There was no rehearsal before the event. It was only because some of the musicians played their music to her over the phone that Drummond had some idea of what to expect when she and Quemacho arrived. “There was no practice time and no sense of the terrain. It was truly impromptu,” she said. But the blending of these artists – musicians and rider – merged effortlessly. “When you work with fellow craftsmen who master their instruments, art creates itself and horses always tune into that feel when given the chance,” Drummond said. “Being around people who are creative allows you to be creative and these were all people with an amazing sense of aesthetics.”

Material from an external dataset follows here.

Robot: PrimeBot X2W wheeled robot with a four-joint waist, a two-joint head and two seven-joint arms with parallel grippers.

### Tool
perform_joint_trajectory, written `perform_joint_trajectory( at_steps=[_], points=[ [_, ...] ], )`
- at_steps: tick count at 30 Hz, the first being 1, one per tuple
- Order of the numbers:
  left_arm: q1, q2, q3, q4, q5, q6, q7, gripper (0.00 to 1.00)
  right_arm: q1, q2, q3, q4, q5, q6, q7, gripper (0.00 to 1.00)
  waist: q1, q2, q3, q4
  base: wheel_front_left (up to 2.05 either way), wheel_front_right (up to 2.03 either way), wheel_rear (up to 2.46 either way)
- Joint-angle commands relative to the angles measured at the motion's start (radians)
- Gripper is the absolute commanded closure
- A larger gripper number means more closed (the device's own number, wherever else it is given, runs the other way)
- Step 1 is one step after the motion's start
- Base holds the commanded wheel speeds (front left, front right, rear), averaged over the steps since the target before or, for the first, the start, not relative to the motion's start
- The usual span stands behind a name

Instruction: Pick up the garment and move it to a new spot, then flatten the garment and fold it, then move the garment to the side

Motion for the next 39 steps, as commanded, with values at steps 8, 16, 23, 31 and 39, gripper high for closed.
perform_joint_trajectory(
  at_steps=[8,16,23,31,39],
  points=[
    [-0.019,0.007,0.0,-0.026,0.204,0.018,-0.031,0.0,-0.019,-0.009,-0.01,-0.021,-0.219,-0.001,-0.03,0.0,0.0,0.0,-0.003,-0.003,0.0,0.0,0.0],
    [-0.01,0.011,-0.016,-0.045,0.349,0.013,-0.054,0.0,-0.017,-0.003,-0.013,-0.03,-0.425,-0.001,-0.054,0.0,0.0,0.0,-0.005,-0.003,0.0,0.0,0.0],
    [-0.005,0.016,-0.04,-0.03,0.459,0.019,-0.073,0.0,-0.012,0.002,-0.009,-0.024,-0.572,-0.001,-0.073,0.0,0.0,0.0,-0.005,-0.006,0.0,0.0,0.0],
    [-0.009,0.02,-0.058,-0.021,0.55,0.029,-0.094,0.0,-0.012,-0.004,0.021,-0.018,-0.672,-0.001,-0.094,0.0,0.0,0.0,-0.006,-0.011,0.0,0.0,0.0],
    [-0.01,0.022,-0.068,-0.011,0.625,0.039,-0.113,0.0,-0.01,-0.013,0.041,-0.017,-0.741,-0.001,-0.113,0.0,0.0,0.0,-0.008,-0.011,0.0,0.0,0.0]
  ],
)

Having now completed her cancer treatment and declared cancer free, Drummond is focused on her recovery. Much of that recovery involves a more balanced lifestyle – a change from burning the candle at both ends – and rebuilding her immune system through nutrition, Chinese herbs and a steady supply of nutritional supplements from her sponsor Mushroom Matrix. Continuing on with her career as a trainer, rider and breeder of Lusitano horses is a key part of Drummond’s recovery plan. She has built her treatment program in such a way to ensure minimal impact on her riding career – a decision she was more certain was the right one after the pleasure she gained riding Quemacho in exhibition so soon after surgery.
Drummond viewed the exhibition with Quemacho as a celebration of Lin’s life and a reminder to all who witnessed it of just how much beauty there is in life, even during life’s most challenging times. It seemed fitting that Quemacho, who helped Lin find those moments of beauty despite battling cancer, played the central role in Drummond’s first outing since cancer treatment. In the final moments of the exhibition, as the music faded, Drummond and Quemacho turned to the audience, executed a flawless levade and then disappeared into the gardens behind them as quietly as they had arrived.